John Alban Edwards (born June 10, 1938) is an American former professional baseball player. He played as a catcher in Major League Baseball for the Cincinnati Reds (1961–67), St. Louis Cardinals (1968) and Houston Astros (1969–74). Known for his excellent defensive skills, Edwards was a three-time All-Star and a two-time National League Gold Glove Award winner. He batted left-handed, threw right-handed, and was listed as  tall and .

Playing career
Born in Columbus, Edwards graduated from West High School, and then Ohio State University, where he led the team in hits (24) in 1958 and became a member of Phi Kappa Tau fraternity.

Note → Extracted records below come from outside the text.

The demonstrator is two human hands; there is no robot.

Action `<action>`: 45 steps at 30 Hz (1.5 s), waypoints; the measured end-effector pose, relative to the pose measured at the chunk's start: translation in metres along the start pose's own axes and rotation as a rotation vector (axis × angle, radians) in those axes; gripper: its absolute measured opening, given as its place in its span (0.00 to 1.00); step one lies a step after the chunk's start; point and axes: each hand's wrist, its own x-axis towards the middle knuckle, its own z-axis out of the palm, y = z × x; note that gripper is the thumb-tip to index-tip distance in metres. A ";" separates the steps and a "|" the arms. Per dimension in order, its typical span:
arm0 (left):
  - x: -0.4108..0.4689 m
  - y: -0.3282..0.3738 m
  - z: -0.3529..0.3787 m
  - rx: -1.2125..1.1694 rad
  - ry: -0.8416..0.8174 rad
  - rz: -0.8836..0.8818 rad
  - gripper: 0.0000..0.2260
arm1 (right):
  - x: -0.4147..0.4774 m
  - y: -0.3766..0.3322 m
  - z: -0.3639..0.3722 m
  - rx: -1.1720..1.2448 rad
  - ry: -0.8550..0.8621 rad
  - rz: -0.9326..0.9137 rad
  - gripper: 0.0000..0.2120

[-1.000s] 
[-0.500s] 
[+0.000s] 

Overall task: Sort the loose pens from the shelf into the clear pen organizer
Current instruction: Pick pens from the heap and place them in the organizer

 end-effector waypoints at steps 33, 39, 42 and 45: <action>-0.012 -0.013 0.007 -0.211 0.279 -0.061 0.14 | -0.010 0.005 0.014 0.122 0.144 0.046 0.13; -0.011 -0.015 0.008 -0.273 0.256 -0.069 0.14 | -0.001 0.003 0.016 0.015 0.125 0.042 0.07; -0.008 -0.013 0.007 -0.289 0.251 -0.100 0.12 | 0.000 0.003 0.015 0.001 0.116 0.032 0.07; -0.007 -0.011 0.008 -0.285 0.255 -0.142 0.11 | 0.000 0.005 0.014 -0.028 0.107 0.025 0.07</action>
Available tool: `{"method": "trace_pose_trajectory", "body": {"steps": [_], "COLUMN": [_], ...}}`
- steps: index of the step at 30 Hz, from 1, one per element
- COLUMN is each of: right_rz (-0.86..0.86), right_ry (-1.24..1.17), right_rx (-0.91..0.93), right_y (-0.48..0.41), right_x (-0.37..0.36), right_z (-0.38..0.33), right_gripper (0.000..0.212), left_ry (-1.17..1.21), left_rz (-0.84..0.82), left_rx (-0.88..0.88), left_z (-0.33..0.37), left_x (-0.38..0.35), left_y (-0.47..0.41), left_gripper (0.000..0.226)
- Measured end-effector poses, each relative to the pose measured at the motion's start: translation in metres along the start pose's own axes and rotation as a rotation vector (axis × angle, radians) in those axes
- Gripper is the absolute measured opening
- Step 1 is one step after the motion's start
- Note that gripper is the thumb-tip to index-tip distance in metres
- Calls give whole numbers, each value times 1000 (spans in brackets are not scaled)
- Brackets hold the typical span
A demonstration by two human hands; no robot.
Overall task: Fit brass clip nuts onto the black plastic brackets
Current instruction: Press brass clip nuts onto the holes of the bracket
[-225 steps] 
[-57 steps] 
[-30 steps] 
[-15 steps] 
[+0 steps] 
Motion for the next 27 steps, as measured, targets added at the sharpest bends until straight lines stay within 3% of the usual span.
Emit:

He was signed as an amateur free agent by the Cincinnati Reds in 1959.

He made his Major League debut at age 23 on June 27, 1961 in a 10–8 Reds' win over the Chicago Cubs at Wrigley Field. In his first at-bat he pinch-hit in the seventh inning for Reds' starting catcher Jerry Zimmerman, drawing a walk against reliever Barney Schultz and later scoring on a triple by Jerry Lynch. In his next at-bat, in the ninth inning, he got his first hit and first RBI, driving in Gordy Coleman with a single against reliever Joe Schaffernoth.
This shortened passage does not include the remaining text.